Aucun pays de l’OCDE n’a de tels niveaux de taxation du travail. Pour y remédier, la seule solution viable consisterait en une baisse de la dépense publique.
Fin avril, l’OCDE a publié son rapport annuel sur les impôts et, comme chaque année, la Belgique reste championne du monde de la taxation du travail. En effet, le coin salarial, qui mesure la différence entre le coût total du travail pour un employeur et le salaire net perçu par l’employé, atteint un niveau record. Par exemple, 52,6% pour un travailleur célibataire sans enfant, et 44,8% pour un couple avec deux revenus et deux enfants. Aucun pays de l’OCDE n’a de tels niveaux de taxation du travail. En comparaison, les couples français et allemands avec deux revenus ont un coin salarial de 41% et 40,9% soit 4% de moins que leurs homologues belges. Notre pays ne perd sa première place que dans le cas d’une famille avec un revenu et plusieurs enfants.
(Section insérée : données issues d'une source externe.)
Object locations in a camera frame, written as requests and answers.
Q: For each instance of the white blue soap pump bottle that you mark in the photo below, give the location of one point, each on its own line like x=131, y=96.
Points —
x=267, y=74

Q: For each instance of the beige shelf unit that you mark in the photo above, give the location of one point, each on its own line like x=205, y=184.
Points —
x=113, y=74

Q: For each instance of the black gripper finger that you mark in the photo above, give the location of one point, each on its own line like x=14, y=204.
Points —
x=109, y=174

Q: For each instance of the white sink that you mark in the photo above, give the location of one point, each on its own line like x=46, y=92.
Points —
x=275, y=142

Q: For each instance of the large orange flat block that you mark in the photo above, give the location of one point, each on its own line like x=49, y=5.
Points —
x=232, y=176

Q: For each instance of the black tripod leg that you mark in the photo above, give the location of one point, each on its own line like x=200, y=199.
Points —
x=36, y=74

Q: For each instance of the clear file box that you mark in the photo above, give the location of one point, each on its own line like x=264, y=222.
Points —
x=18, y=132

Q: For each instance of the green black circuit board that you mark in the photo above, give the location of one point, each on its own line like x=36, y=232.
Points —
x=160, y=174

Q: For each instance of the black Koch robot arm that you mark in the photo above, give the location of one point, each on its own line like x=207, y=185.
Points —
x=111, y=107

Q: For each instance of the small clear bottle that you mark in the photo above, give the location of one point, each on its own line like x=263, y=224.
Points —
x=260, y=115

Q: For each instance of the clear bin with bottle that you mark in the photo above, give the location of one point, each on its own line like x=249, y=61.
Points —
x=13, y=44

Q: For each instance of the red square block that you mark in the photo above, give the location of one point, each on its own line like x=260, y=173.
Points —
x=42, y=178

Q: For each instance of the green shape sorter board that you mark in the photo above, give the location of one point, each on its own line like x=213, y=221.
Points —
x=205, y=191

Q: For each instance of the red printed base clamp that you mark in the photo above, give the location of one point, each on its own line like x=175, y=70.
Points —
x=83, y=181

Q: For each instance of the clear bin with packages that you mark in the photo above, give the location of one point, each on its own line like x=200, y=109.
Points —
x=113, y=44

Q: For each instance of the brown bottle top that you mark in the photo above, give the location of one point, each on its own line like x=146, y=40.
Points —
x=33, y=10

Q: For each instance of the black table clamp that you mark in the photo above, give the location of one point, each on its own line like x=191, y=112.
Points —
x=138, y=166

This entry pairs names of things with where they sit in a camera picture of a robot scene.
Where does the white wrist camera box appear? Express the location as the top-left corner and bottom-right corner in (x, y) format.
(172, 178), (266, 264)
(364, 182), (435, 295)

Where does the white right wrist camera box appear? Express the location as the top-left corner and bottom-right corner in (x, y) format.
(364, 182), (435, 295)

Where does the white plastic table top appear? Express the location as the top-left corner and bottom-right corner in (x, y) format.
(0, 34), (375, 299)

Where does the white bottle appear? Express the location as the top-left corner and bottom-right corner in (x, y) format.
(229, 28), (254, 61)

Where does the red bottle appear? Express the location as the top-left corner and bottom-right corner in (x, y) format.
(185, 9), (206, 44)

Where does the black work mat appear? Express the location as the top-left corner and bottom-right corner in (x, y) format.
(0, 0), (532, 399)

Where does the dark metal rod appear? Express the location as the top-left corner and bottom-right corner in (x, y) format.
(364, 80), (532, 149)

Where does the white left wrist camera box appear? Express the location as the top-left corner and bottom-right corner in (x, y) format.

Les conséquences d’une telle taxation sont multiples. Tout d’abord, elle induit une perte de pouvoir d’achat pour les actifs dont le revenu principal est le travail. Cet effet négatif est partiellement compensé par le mécanisme d’indexation automatique et aussi par le fait que les négociations salariales se font généralement sur le salaire net. Par ailleurs, cette fiscalité favorise la substitution du capital au travail. Ensuite, elle incite à une migration de la force de travail, notamment la plus jeune et la plus qualifiée. Elle stimule également l’économie informelle qui représente environ 16,8% de l’activité en Belgique, entraînant un manque à gagner fiscal pour l’Etat ainsi qu’une perte d’activité formelle. Enfin, cette taxation renchérit le coût du travail. Plus le coin salarial est élevé, moins les entreprises sont enclines à recruter, en particulier celles exposées à une concurrence internationale. Les autres répercutent ces hausses sur leurs prix de vente générant ainsi de l’inflation.
L’augmentation du taux d’activité est donc quasiment impossible sans une réduction de la fiscalité du travail. Malheureusement, le niveau de la dette publique ne le permet pas sans des compensations, notamment sur la taxation du capital (tax shift). Toutefois, les marges sont faibles, car la Belgique fait aussi partie des trois pays de l’OCDE les plus taxés sur le capital. D’autres transferts de taxation sont envisageables, comme une augmentation de la TVA (appelée TVA sociale) ou une taxation des ultrariches (taxe Zucman). Néanmoins, leurs effets sont difficiles à quantifier pour une petite économie ouverte comme la Belgique en l’absence de coordination internationale. De plus, les baisses induites de ces politiques sur la taxation du travail resteraient limitées.
La mobilisation des ressources pour alléger la fiscalité du travail se révèle donc complexe et plus symbolique qu’efficace. La seule solution réellement viable consisterait à une baisse de la dépense publique, qui offre des marges importantes (elle représente 54,5% du PIB en 2024). Toutefois, une telle stratégie nécessite en amont une communication appropriée et, surtout, des preuves tangibles que ces réductions se traduiront par une baisse de la fiscalité du travail. Faute de quoi, la population pourrait refuser d’y souscrire et la ressentir comme une double punition (plus d’impôts et moins de dépenses).